0

I am trying to query a table which has 1Tb of data clustered by Date and Company. A simple query is taking long time

Posting the query and query profile

SELECT
    sl.customer_code,
    qt_product_category_l3_sid,
    qt_product_brand_sid,
    sl.partner_code,
    sl.transaction_id,
    dollars_spent,
    units,
    user_pii_sid,
    promo_flag,
    media_flag
FROM 
    cdw_dwh.public.qi_sg_promo_media_sales_lines_fact sl
WHERE  
    transaction_date_id >= (to_char(current_date - (52*7) , 'yyyymmdd')  ) 
    AND sl.partner_code IN ('All Retailers')
    AND qt_product_category_l3_sid IN (SELECT DISTINCT qt_product_category_l3_sid 
                                       FROM cdw_dwh.PUBLIC.qi_sg_prompt_category_major_brand 
                                       WHERE qt_product_category_l1_sid IN (246))
                                         AND qt_product_brand_sid IN (SELECT qt_product_brand_sid 
                                                                      FROM cdw_dwh.PUBLIC.qi_sg_prompt_category_major_brand 
                                                                      WHERE qt_product_major_brand_sid IN (246903, 430138))
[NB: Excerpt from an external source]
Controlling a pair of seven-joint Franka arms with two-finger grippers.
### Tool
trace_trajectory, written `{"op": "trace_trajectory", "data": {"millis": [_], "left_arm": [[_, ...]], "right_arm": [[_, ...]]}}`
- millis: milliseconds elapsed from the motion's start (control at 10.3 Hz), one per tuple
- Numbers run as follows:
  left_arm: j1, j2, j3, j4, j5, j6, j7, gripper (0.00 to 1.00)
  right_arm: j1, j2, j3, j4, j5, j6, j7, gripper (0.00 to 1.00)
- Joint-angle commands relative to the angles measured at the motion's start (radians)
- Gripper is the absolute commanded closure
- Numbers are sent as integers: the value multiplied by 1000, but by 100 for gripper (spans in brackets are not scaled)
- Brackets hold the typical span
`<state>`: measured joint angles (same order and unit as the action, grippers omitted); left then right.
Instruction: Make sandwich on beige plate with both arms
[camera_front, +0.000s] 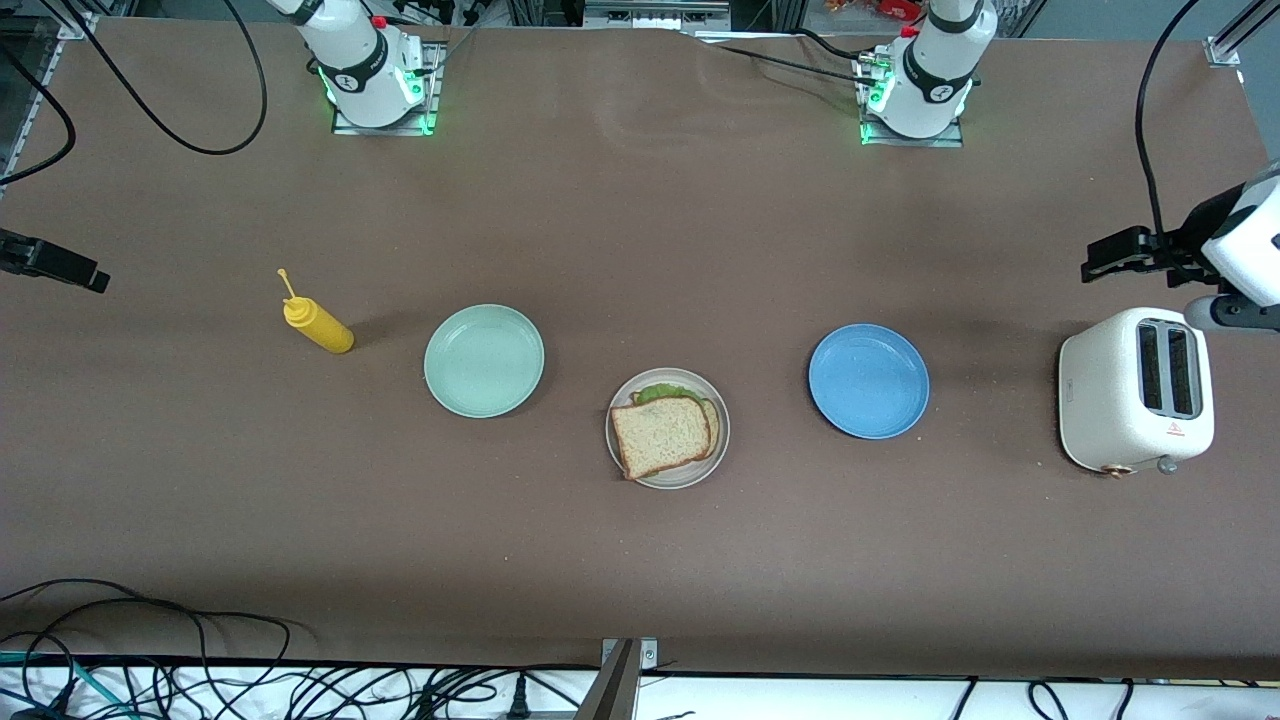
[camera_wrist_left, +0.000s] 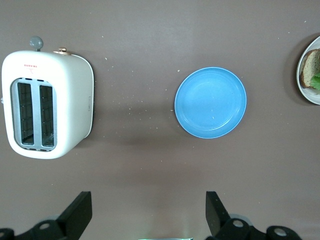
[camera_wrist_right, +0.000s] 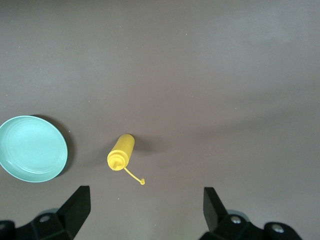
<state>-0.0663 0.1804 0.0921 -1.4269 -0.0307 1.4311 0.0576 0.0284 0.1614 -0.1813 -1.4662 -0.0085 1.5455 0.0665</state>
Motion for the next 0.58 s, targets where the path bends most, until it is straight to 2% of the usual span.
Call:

enter image description here

marc_s
  • 732,580
  • 175
  • 1,330
  • 1,459
  • 1
    Take a look at the query profile to see where the time is being spent (remote IO vs processing) etc, then if you have a question like "Why is there so much remote IO for this query" then maybe we can help. – Nat Taylor Nov 05 '19 at 15:39
  • i saw the query profile, 99% of the execution time is done on Table Scan – Thiyagaraj Narayanan Nov 06 '19 at 09:33
  • Is your "simple" query leveraging the clustered columns as a filter? Unless you are filtering on Date, you aren't really pruning effectively, and Snowflake will need to scan all of your partitions to get a result. – Mike Walton Nov 06 '19 at 13:48
  • Posted the query and query plan in the question. Pls suggest an idea to improve performance – Thiyagaraj Narayanan Nov 07 '19 at 09:09
  • We are using XL warehouse by the way – Thiyagaraj Narayanan Nov 07 '19 at 09:10
  • not sure I would call two nest sub-selects on a where clause simple. Can you please alias the two instances of cdw_dwh.PUBLIC.qi_sg_prompt_category_major_brand and then use the correct aliases in all variable uses. Because at a "simple" reading it would seem you don't need the second sub-select, but I am not sure where you are getting each column from, so cannot simplify. Also 38M rows is not many. – Simeon Pilgrim Nov 07 '19 at 20:00

5 Answers5

0

"simple query" I am not sure there is such a thing. A naive query, sure.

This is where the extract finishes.